● What is required:
Nothing in the entries should change; repeat them exactly.

● Dataset content:
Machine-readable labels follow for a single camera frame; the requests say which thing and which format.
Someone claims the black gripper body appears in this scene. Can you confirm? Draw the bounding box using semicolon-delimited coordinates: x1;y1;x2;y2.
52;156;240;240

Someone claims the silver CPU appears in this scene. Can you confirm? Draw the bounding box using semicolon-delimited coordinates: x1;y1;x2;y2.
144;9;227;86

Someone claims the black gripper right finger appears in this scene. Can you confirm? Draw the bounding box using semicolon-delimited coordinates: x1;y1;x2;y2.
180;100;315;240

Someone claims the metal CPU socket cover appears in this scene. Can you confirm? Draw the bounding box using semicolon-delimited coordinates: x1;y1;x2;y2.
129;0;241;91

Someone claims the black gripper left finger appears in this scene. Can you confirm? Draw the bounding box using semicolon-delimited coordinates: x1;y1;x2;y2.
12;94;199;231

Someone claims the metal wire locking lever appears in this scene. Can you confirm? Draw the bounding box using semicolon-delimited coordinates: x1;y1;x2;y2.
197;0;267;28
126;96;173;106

● Task solution:
Machine-readable labels follow for a single camera frame; the requests say which thing and which format.
Someone claims the black gripper body appears in this scene. Can you confirm? Draw the bounding box using semicolon-delimited coordinates: x1;y1;x2;y2.
52;156;240;240

Someone claims the silver CPU appears in this scene. Can you confirm? Draw the bounding box using semicolon-delimited coordinates: x1;y1;x2;y2.
144;9;227;86

Someone claims the black gripper right finger appears in this scene. Can you confirm? Draw the bounding box using semicolon-delimited coordinates: x1;y1;x2;y2.
180;100;315;240

Someone claims the metal CPU socket cover appears in this scene. Can you confirm? Draw the bounding box using semicolon-delimited coordinates: x1;y1;x2;y2.
129;0;241;91

Someone claims the black gripper left finger appears in this scene. Can you confirm? Draw the bounding box using semicolon-delimited coordinates: x1;y1;x2;y2.
12;94;199;231

Someone claims the metal wire locking lever appears in this scene. Can you confirm? Draw the bounding box using semicolon-delimited coordinates: x1;y1;x2;y2.
197;0;267;28
126;96;173;106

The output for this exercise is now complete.